[Start of section]
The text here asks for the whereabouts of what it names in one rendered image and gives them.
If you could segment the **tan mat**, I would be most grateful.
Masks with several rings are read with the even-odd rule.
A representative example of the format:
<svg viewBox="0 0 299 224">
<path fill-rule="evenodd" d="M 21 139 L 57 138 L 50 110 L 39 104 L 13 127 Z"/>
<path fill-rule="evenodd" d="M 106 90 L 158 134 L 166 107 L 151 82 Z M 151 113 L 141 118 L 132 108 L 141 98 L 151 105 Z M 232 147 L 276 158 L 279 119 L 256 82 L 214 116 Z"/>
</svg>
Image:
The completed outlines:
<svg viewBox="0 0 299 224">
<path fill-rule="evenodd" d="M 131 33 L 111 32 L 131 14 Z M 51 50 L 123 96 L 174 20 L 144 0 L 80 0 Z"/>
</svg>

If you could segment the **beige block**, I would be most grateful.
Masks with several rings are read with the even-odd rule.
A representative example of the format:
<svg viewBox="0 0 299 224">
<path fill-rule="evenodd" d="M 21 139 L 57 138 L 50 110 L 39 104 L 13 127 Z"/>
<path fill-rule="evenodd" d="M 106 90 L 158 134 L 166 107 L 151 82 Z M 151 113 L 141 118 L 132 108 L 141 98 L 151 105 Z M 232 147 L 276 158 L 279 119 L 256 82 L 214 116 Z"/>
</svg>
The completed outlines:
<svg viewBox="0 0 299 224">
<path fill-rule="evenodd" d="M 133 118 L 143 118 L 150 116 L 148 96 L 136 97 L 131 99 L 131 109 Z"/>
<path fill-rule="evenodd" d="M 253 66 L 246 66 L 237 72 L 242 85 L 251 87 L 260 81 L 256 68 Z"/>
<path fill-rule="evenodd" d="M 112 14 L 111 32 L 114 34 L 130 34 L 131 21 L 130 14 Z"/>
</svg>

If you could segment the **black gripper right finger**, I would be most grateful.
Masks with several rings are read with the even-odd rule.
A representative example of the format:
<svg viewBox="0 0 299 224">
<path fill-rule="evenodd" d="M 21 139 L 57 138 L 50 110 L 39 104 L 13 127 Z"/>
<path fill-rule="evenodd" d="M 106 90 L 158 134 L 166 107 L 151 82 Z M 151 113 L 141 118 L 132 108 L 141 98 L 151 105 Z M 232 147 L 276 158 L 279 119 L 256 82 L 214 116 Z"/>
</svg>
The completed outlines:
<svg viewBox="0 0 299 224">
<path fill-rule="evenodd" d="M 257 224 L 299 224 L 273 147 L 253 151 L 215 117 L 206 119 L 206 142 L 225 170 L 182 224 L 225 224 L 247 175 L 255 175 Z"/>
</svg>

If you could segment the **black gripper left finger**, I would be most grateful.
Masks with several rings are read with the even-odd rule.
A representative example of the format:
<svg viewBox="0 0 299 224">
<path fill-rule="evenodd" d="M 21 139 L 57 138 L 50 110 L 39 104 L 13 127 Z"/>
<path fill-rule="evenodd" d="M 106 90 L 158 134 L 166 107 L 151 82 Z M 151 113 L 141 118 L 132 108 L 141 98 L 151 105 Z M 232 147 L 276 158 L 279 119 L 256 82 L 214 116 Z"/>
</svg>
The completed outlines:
[End of section]
▸ Work task: Line by line, repeat the listing exactly as written.

▸ Finished task:
The text here asks for the whereabouts of what it names in one rendered image and gives them.
If you could segment the **tan mat**, I would be most grateful.
Masks with several rings are read with the even-odd rule.
A representative example of the format:
<svg viewBox="0 0 299 224">
<path fill-rule="evenodd" d="M 21 139 L 57 138 L 50 110 L 39 104 L 13 127 Z"/>
<path fill-rule="evenodd" d="M 106 90 L 158 134 L 166 107 L 151 82 Z M 151 113 L 141 118 L 132 108 L 141 98 L 151 105 Z M 232 147 L 276 158 L 279 119 L 256 82 L 214 116 Z"/>
</svg>
Image:
The completed outlines:
<svg viewBox="0 0 299 224">
<path fill-rule="evenodd" d="M 131 33 L 111 32 L 131 14 Z M 51 50 L 123 96 L 174 20 L 144 0 L 80 0 Z"/>
</svg>

If you could segment the **beige block**, I would be most grateful.
Masks with several rings are read with the even-odd rule.
A representative example of the format:
<svg viewBox="0 0 299 224">
<path fill-rule="evenodd" d="M 21 139 L 57 138 L 50 110 L 39 104 L 13 127 Z"/>
<path fill-rule="evenodd" d="M 106 90 L 158 134 L 166 107 L 151 82 Z M 151 113 L 141 118 L 132 108 L 141 98 L 151 105 Z M 232 147 L 276 158 L 279 119 L 256 82 L 214 116 Z"/>
</svg>
The completed outlines:
<svg viewBox="0 0 299 224">
<path fill-rule="evenodd" d="M 133 118 L 143 118 L 150 116 L 148 96 L 136 97 L 131 99 L 131 109 Z"/>
<path fill-rule="evenodd" d="M 253 66 L 246 66 L 237 72 L 242 85 L 251 87 L 260 81 L 256 68 Z"/>
<path fill-rule="evenodd" d="M 112 14 L 111 32 L 114 34 L 130 34 L 131 21 L 130 14 Z"/>
</svg>

If you could segment the **black gripper right finger**, I would be most grateful.
Masks with several rings are read with the even-odd rule.
A representative example of the format:
<svg viewBox="0 0 299 224">
<path fill-rule="evenodd" d="M 21 139 L 57 138 L 50 110 L 39 104 L 13 127 Z"/>
<path fill-rule="evenodd" d="M 106 90 L 158 134 L 166 107 L 151 82 Z M 151 113 L 141 118 L 132 108 L 141 98 L 151 105 Z M 232 147 L 276 158 L 279 119 L 256 82 L 214 116 Z"/>
</svg>
The completed outlines:
<svg viewBox="0 0 299 224">
<path fill-rule="evenodd" d="M 257 224 L 299 224 L 273 147 L 253 151 L 215 117 L 206 119 L 206 142 L 225 170 L 182 224 L 225 224 L 247 175 L 255 175 Z"/>
</svg>

If you could segment the **black gripper left finger**, I would be most grateful.
Masks with several rings are read with the even-odd rule.
A representative example of the format:
<svg viewBox="0 0 299 224">
<path fill-rule="evenodd" d="M 21 139 L 57 138 L 50 110 L 39 104 L 13 127 Z"/>
<path fill-rule="evenodd" d="M 106 90 L 158 134 L 166 107 L 151 82 Z M 151 113 L 141 118 L 132 108 L 141 98 L 151 105 Z M 232 147 L 276 158 L 279 119 L 256 82 L 214 116 Z"/>
</svg>
The completed outlines:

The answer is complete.